In the course of her PhD, Chris has conducted a randomised control trial, monitoring 110 patients for a year after the event of their stroke. She is based at St. Vincent’s Hospital and has individually followed up each of the patients in the intervention arm of the study.


“Our main interest has been in monitoring depression and participation status as an indicator of recovery in the first year after the stroke. Patients are also screened for adverse sequelae and how they are going generally in terms of falls, complications, and their mood. We are taking a more holistic approach to get an overview how people are managing after stroke” she explains.


The Geriatric Depression Scale was used to screen people, placing them on a scale from 1 – 15. “It’s not a definitive diagnosis of depression but is an indicator of low mood. We’ve found that if you don’t ask, people won’t readily tell you if they are feeling down or depressed” says Chris. “Management of post-stroke depression is important, and collaborative goal-setting and ongoing facilitation to achieve these goals may provide an element of hope and support, which may have implications on a person’s overall mood.”


Another aspect of Chris’ PhD has been to explore the concept of ‘recovery’ in focus groups. Chris explains “As therapists treating stroke patients, we can become very focused on a person’s basic mobility and self-care activities”. A clinician may note in a patient’s assessment: “increased spasticity in the right arm”, but for that patient it means “I can’t cook any more.” Goals, and hence interventions, need to be framed around pursuing activities that are valued and intrinsically motivating for that individual, whilst concurrently also addressing underlying impairments. The challenge is to align clinicians’ management and interventions with patients’ concepts of recovery.


Chris Graven’s research findings have helped to inform and develop a Chronic Stroke Resource Kit – with sponsorship from the Victorian Stroke Clinical Network. “This is also an attempt to guide clinicians in the management of patients in the chronic phase post-stroke, and to rethink how they set goals during community-based episodes of care,” says Chris. As it is not possible to go out and educate all rehabilitation clinicians, a ‘train the trainer’ forum was recently held, and a pilot study has been commenced to evaluate the effectiveness of the toolkit. Hopefully this resource kit will make this knowledge accessible to all clinicians, including those working in regional and rural centres, so that optimal management and outcomes are achieved for patients experiencing ongoing issues related to their stroke.

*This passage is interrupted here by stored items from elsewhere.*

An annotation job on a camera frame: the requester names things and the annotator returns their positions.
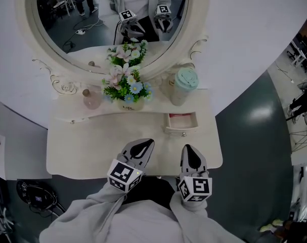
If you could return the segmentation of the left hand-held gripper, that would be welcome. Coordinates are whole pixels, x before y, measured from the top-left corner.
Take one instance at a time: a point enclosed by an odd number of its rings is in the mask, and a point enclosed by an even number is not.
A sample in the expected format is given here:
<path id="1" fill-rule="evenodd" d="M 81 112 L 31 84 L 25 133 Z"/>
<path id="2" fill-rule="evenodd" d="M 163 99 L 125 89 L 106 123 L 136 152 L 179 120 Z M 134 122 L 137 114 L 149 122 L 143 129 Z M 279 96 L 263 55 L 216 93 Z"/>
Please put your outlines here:
<path id="1" fill-rule="evenodd" d="M 154 146 L 155 142 L 150 138 L 127 143 L 108 170 L 109 184 L 125 193 L 133 189 L 145 173 Z"/>

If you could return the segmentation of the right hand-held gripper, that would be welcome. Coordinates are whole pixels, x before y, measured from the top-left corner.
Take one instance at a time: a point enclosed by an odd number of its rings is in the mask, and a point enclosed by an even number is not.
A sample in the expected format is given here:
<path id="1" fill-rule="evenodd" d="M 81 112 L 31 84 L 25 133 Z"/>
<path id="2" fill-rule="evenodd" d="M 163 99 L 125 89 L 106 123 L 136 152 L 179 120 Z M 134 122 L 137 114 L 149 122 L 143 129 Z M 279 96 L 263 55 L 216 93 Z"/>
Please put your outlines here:
<path id="1" fill-rule="evenodd" d="M 194 146 L 186 144 L 182 149 L 182 173 L 178 184 L 184 202 L 202 202 L 212 195 L 212 178 L 206 167 L 203 154 Z"/>

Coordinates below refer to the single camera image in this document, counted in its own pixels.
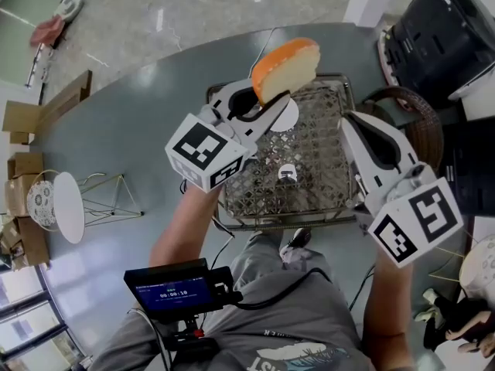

Another aspect that has been of interest during Chris’ PhD is the role that carers undertake after stroke. “Carers can be integral for a successful recovery and we encourage them to participate in collaborative goal-setting, and remain engaged in the rehabilitation process” says Chris.


“The majority of carers do an amazing job, but they can also be a barrier to recovery,” she adds. “By trying to prevent risk, they may curtail a person’s activities and prevent them from trying to do things which they may still be capable of doing,” she says. “As appropriate, carers should to be included in the goal-setting process, so that they can support rather than hinder the pursuit of goals, and share the journey towards recovery.”


Chris was attracted to the idea of doing a PhD when her three children were young as a way to continue working and furthering her career. “It’s been challenging at times to keep everything in balance and the PhD has taken somewhat longer than I would have liked, but the workplace and University have been very supportive,” Chris says.


Chris, who continues to work four days a week in clinical practice, has been bitten by the research bug: “It’s opened my eyes to the possibilities in answering difficult questions in the clinical setting and to what’s really important. Additionally, the challenge continues to lie in translating research into meaningful practice. It’s about developing a questioning attitude,” she says.